The association between early maturity and Macrophomina susceptibility was demonstrated further by the locus carrying Mac-7 and Mat-1. This locus had the largest effect on maturity-induced senescence in a previous study , and in the current study, also had the strongest effect on mean percent mortality in both single locus and pair-wise loci analyses. However, the co-location of the maturity and Macrophomina response QTL on this locus may limit its potential application in marker-assisted breeding programs due to tight linkage and possible pleiotropic effects. Breeding for Macrophomina resistant early-maturing varieties that are an important drought escape strategy in parts of West Africa will be complicated by the opposite effects that this locus confers to earliness and Macrophomina resistance.

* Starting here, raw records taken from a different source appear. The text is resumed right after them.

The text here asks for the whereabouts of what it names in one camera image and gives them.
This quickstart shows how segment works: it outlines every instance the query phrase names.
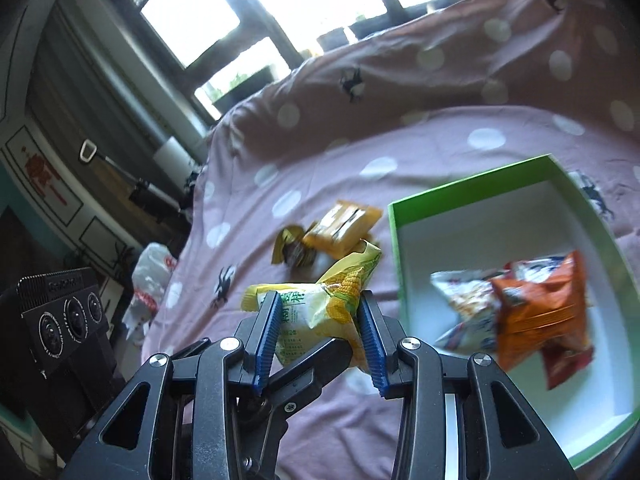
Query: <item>orange snack package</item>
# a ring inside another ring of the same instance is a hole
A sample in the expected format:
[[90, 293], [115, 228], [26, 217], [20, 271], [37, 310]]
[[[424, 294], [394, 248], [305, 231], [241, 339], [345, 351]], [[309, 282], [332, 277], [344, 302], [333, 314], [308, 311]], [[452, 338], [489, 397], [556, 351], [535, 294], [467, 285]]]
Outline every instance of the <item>orange snack package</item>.
[[382, 209], [338, 200], [321, 221], [302, 238], [302, 243], [340, 260], [353, 251], [382, 216]]
[[503, 370], [517, 366], [551, 340], [574, 352], [590, 347], [586, 279], [577, 251], [568, 254], [542, 283], [495, 278], [492, 285], [502, 302], [497, 346]]

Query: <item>bed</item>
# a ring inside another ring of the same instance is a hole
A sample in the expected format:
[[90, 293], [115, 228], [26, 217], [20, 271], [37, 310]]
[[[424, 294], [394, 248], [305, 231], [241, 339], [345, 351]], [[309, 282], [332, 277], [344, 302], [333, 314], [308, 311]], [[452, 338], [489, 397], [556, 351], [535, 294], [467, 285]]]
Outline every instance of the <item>bed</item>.
[[[142, 358], [232, 335], [249, 285], [315, 279], [271, 265], [285, 225], [308, 226], [339, 198], [386, 210], [543, 153], [594, 183], [638, 274], [639, 59], [605, 0], [463, 0], [307, 61], [216, 126]], [[394, 316], [386, 214], [372, 234], [383, 257], [369, 288]], [[400, 413], [351, 368], [290, 419], [278, 474], [389, 478]]]

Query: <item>black camera device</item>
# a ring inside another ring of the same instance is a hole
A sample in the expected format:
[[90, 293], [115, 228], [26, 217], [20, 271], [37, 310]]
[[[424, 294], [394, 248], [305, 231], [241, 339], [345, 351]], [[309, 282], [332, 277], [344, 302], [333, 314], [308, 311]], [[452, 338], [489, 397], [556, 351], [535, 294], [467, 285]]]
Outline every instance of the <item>black camera device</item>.
[[125, 381], [90, 268], [21, 279], [0, 296], [2, 386], [69, 460]]

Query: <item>yellow wrapper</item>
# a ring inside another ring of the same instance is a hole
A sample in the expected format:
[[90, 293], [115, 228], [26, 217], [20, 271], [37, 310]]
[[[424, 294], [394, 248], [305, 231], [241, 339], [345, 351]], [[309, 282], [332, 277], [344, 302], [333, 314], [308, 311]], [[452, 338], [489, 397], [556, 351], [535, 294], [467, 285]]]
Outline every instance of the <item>yellow wrapper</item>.
[[360, 292], [369, 282], [382, 252], [362, 240], [354, 252], [336, 262], [316, 283], [252, 285], [244, 292], [241, 308], [255, 311], [267, 292], [282, 297], [282, 325], [276, 356], [283, 366], [313, 348], [326, 337], [341, 337], [353, 349], [351, 366], [367, 370], [367, 360], [354, 318]]

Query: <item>yellow snack package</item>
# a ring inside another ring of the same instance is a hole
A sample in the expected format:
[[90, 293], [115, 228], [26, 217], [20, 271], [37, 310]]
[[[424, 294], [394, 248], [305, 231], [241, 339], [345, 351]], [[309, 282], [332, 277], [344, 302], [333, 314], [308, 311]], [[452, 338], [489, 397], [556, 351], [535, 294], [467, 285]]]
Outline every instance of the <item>yellow snack package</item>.
[[351, 366], [367, 370], [360, 334], [354, 323], [360, 292], [366, 286], [382, 252], [361, 240], [316, 283], [252, 285], [242, 297], [241, 309], [258, 310], [270, 290], [282, 297], [282, 325], [276, 356], [283, 366], [295, 361], [326, 337], [341, 337], [353, 349]]
[[339, 260], [349, 254], [382, 216], [382, 210], [338, 200], [322, 220], [309, 229], [302, 242]]

In our simulation study we selected Mac-2 and Mac-5 QTLs as possible target QTLs for pyramiding to improve Macrophomina resistance. The presence of these two QTLs resulted in a doubling in reduction of Macrophomina -induced mean percent mortality compared to the presence of either QTL individually. This gain in effect was, however, much less significant (gain of 1% - 3%) when we added a third QTL to this combination, suggesting that for breeding purposes, the value of pyramiding three loci compared to two may be markedly diminished.
Genetic overlap was observed in cowpea only between three QTLs mapped in response to drought-induced premature senescence and response to Macrophomina infection. This represented a relatively small proportion of overlap considering the ten QTLs mapped for the drought response  and nine QTLs mapped here for response to Macrophomina infection. Whether this co-location is due to linkage or pleiotropy will require further experimentation especially for Mac-5 QTL where both osmotic stress and disease resistance genes were found in the corresponding syntenic soybean genomic region. Similar findings were reported in sorghum where the non-senescence drought tolerance trait was shown to be largely independent from the Macrophomina resistance trait . These findings have important implications for cowpea breeding programs aimed at improving productivity under arid and semi-arid conditions. Macrophomina can cause significant crop losses even under mild drought stress conditions, and introgression of Macrophomina resistance loci should constitute an important component of the breeding schemes targeting genetic improvement with drought tolerance. Furthermore, because early maturing varieties are used as a drought escape strategy in rain-fed production systems, the introgression of non-maturity related resistance loci will be required to mitigate their susceptibility.